Guided by the flowing verses of an on-screen narrator (Shota Sometani, a Sono alumnus also in the Toronto title Kabukicho Love Hotel),the film begins with a long depiction of the filth and fury permeating an imagined dystopic Tokyo (” A shaking city that never closes its eyes”) wrought under by 23 gangs (or “tribes”, as they want to be known as). Commotion ensues, and Sono’s penchant for bare-flesh mischief is evident when a thug tears open a policewoman’s shirt to sketch a map of Tokyo gangland on her bare torso.
But speaking volumes for all this is the one scene which kick-starts all this: sitting on a fence, the teenage Yon (Kikoto Sakaguchi) pledges over a burning firework that he will “bring hope and joy to the city when I grow up.” It’s a positivity which burns bright even at the film’s darkest hours, as the young girl soon runs off and becomes the beacon of light and righteousness throughout the film’s 12-hour time framed narrative.
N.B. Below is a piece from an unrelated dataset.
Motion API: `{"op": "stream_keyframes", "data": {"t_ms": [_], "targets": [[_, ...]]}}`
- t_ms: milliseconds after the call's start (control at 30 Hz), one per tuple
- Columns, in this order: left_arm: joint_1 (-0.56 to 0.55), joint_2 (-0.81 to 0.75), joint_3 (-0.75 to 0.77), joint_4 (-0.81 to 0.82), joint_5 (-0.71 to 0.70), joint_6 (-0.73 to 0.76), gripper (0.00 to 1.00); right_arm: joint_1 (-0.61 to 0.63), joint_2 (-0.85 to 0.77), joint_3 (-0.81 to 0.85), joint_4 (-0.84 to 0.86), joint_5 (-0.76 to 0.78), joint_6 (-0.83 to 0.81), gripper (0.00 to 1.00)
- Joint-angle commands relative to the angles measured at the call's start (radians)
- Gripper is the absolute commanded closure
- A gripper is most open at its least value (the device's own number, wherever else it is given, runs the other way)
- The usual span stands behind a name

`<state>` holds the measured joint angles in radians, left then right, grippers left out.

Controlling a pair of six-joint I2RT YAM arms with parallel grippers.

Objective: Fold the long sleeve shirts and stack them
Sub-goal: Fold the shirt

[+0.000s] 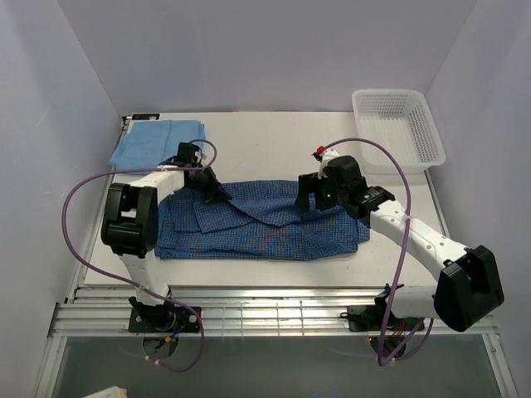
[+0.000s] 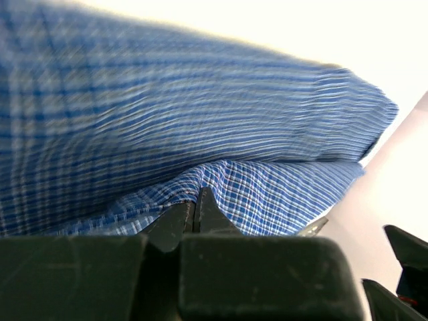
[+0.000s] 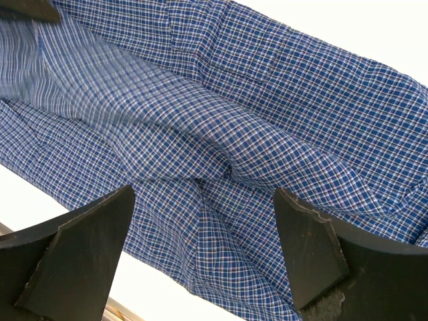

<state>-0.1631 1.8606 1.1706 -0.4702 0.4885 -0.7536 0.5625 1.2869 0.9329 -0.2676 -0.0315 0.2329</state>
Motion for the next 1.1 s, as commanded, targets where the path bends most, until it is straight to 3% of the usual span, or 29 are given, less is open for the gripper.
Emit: {"op": "stream_keyframes", "data": {"t_ms": [0, 167, 233, 367, 467, 633, 800, 833, 867, 900, 967, 1067], "targets": [[-0.01, -0.064, 0.105, 0.038, -0.03, 0.069, 1.0, -0.006, -0.026, -0.009, 0.008, 0.001, -0.015, 0.1], [-0.041, -0.158, 0.236, 0.079, -0.056, 0.227, 1.0, -0.006, -0.032, -0.019, 0.008, 0.005, -0.029, 0.1], [-0.046, -0.205, 0.221, 0.12, -0.039, 0.289, 1.0, -0.006, -0.035, -0.02, 0.01, 0.005, -0.038, 0.1], [-0.047, -0.423, 0.019, 0.249, -0.036, 0.329, 1.0, -0.009, -0.028, -0.022, 0.013, 0.007, -0.058, 0.1], [-0.046, -0.547, -0.191, 0.309, -0.147, 0.284, 1.0, -0.012, -0.012, -0.017, 0.008, -0.01, -0.06, 0.1], [-0.036, -0.615, -0.469, 0.337, -0.238, 0.177, 1.0, -0.013, 0.014, -0.005, -0.008, -0.047, -0.069, 0.1], [-0.036, -0.643, -0.617, 0.331, -0.381, 0.005, 1.0, -0.013, 0.045, 0.03, -0.065, -0.062, -0.092, 0.1], [-0.035, -0.67, -0.658, 0.323, -0.39, -0.015, 0.97, -0.013, 0.052, 0.033, -0.079, -0.062, -0.098, 0.1], [-0.036, -0.687, -0.679, 0.32, -0.393, -0.027, 0.86, -0.012, 0.055, 0.038, -0.084, -0.064, -0.104, 0.1], [-0.036, -0.702, -0.695, 0.294, -0.399, -0.053, 0.66, -0.013, 0.058, 0.043, -0.087, -0.068, -0.107, 0.1], [-0.036, -0.751, -0.722, 0.272, -0.407, -0.059, 0.61, -0.013, 0.065, 0.047, -0.09, -0.068, -0.112, 0.1], [-0.035, -0.81, -0.717, 0.216, -0.433, -0.072, 0.22, -0.013, 0.077, 0.055, -0.093, -0.076, -0.116, 0.1]]}}
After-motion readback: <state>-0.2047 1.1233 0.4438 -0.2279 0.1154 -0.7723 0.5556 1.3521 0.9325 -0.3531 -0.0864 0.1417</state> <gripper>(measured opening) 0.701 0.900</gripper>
Stripped to its essence, the plot revolves around a last-stand confrontation between the comically sadist overlord Bubba (Riki Takeuchi) and his muscular-monster lieutenant Mera (Ryuhei Suzuki) against all the other clans in the city — with their main enemy being Tera (Ryuta Sato) and Kai (Young Dais), leaders of the only crew in town who preaches “peace and love” rather than war and lust.
Inevitably, violence flares and spreads in ever-more-absurd dimensions, the story gets more complicated with the entry of Sunmi (Nana Seino), a perennially short-skirted, high-kicking fighter who also happens to be the daughter of the gangland’s high priest. Her presence — and the death of Tera — would serve as the lightning rod for the establishment of a united front among all the “tribes” in their fight against Bubba.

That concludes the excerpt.